17.  Fitness-I am the strongest and fittest I have ever been. I am learning to fuel my body like an athlete. I am learning what I need. I am proud of my ability to run, lift, box, surf. I am proud of all of this and proud of the amazing, strong, body positive people I meet along the way.
18.  Curves- It is ironic, people think we starve ourselves for beauty or to appear ‘sexy’, they thought I wanted to look like a Victoria’s Secret Model. I didn’t look like a Victoria’s secret model then, and I don’t now. I have curves, curves which I don’t always love, but which some days, I am okay with. Curves which people tell me are beautiful. My body is mine, not anorexia’s, and that alone is something to celebrate.
19.  Strength- I am proud to call myself a strong woman. I do not regret what happened to me or how unwell I got. I believe it was my way of resetting and giving myself a second chance. I had to learn to find a voice and a way to tell people ‘that’s not okay’ that wasn’t starving myself or hating my body. I’m still learning and building myself, with a lot of help from those around me, but one thing I know is that if I had the strength to eat all the food it took me to get to where I am, the strength to step on all those scales and the strength to fight for my life for all I’m worth, then I am a strong woman. And I’m happy to say that. Anorexia taught me many things, and leaving it behind was the best thing I could have done.

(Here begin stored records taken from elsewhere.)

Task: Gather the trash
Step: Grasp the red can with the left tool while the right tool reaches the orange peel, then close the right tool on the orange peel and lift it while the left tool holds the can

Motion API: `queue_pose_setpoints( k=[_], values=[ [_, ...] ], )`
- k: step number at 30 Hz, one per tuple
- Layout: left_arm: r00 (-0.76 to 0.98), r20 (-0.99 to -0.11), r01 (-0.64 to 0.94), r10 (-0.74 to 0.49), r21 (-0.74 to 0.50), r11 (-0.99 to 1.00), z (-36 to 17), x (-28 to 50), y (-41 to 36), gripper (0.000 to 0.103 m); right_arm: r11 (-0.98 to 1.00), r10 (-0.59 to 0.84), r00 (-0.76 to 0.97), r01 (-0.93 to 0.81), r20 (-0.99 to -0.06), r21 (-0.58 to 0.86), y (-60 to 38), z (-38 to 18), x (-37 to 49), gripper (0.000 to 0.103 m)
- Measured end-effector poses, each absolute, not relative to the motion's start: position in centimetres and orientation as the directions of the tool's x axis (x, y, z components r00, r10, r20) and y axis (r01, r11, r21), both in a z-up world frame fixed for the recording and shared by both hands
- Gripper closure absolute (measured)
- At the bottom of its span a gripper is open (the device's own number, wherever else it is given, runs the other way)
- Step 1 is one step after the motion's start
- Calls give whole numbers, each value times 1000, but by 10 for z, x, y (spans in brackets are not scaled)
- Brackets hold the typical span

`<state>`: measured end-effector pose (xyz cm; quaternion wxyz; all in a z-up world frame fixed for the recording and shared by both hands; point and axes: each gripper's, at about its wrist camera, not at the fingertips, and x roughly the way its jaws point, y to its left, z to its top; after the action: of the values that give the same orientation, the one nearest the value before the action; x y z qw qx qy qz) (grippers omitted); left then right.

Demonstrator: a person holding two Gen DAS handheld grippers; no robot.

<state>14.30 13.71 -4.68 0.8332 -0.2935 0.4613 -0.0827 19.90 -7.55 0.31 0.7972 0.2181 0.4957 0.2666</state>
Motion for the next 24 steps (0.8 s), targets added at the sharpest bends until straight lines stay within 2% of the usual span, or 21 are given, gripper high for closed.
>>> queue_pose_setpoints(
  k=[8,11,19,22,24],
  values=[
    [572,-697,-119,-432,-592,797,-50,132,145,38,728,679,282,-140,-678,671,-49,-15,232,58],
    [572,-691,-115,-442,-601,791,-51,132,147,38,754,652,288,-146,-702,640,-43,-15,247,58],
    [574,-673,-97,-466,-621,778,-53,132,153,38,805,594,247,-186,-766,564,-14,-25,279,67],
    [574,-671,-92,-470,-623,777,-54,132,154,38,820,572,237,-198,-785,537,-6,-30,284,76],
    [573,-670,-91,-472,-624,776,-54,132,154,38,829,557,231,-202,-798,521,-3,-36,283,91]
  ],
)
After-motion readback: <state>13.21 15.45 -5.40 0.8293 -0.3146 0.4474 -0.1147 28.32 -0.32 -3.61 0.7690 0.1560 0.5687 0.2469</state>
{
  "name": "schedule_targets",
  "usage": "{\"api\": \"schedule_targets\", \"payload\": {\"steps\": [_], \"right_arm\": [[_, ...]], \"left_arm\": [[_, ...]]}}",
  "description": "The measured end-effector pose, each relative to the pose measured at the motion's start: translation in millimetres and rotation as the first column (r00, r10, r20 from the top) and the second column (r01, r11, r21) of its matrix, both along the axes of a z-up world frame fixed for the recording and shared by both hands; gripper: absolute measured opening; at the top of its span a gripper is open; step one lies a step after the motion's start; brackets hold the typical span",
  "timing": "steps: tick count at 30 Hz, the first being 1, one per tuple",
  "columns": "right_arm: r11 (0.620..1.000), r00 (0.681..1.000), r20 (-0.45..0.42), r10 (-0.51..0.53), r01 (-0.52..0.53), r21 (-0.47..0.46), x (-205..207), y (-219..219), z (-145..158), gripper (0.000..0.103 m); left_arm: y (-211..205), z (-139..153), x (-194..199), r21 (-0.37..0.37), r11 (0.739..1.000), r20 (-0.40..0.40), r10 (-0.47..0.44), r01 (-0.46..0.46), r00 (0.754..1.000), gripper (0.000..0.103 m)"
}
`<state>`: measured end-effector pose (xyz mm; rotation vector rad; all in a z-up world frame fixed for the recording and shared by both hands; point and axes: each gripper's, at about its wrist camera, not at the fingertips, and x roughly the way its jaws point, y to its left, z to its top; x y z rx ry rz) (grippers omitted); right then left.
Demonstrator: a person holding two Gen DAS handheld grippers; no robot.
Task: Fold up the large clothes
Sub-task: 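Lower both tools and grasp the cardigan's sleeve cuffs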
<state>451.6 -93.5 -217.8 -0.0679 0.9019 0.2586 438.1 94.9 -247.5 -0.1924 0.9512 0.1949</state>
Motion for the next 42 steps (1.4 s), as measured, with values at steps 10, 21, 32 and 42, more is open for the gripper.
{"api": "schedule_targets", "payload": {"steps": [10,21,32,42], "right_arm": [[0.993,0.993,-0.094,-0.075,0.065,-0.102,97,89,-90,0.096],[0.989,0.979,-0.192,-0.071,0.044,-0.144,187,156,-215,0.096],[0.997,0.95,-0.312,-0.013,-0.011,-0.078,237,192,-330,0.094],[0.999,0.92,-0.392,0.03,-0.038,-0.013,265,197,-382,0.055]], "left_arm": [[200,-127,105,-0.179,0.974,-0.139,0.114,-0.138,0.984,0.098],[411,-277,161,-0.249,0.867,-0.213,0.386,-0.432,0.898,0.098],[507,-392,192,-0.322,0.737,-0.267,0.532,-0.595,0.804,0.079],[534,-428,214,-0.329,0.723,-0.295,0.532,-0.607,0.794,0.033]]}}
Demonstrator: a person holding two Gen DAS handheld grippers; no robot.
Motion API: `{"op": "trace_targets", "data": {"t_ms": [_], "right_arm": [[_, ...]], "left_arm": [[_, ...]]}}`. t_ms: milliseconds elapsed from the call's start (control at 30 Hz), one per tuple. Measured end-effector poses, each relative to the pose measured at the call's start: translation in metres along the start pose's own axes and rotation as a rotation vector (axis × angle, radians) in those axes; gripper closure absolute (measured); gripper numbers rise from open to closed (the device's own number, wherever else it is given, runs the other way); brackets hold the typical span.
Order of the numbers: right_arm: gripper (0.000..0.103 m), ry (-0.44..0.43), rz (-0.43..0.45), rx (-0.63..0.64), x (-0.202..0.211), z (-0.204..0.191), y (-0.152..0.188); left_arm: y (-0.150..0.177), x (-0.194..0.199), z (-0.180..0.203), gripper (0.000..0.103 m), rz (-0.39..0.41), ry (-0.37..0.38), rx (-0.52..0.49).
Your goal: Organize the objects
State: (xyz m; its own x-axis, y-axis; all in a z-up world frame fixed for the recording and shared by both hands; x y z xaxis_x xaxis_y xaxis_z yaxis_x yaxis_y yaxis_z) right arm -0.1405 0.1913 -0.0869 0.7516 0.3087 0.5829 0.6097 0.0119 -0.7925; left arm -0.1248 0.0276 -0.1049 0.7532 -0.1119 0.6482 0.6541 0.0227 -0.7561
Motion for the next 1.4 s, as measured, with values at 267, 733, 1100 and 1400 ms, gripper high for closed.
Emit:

20.  Identity- When you get diagnosed with anorexia, people refer to you as ‘anorexic’, they make it your identity. When my mother got breast cancer, I didn’t refer to her as ‘canceric’. Everything I did had a link to my eating disorder, I was Maya, the anorexic one. My friends fought hard to help me keep individual identity, still talking to me about things they knew I’d be interested in, the truth is, in the grips of severe anorexia, I was engulfed. The obsession with shrinking into nothingness was so strong that it did become my identity. Now, I am Maya who is an actor, fitness freak, annoyance, sister, aunt, daughter, panicker, kind, model, Instagram-wanker, cook, blogger and recovery warrior. Along with MANY other titles and facets, and I’m okay with that. I am no longer one of a pair, I have my moments of self doubt, they happen a lot in fact, I have moments when I look in the mirror and hate what I see, times when I feel my body and want to cry, but I also have moments filled with so much more. If you are clinging on to anorexia and think you can lead a normal life, I’m sorry honey, you are wrong. You can’t have both. Anorexia numbs it all, the good and the bad. And without both, life wouldn’t be the wonderful mess that it is. Stop measuring yourself in kilos and pounds and start counting the things that really matter.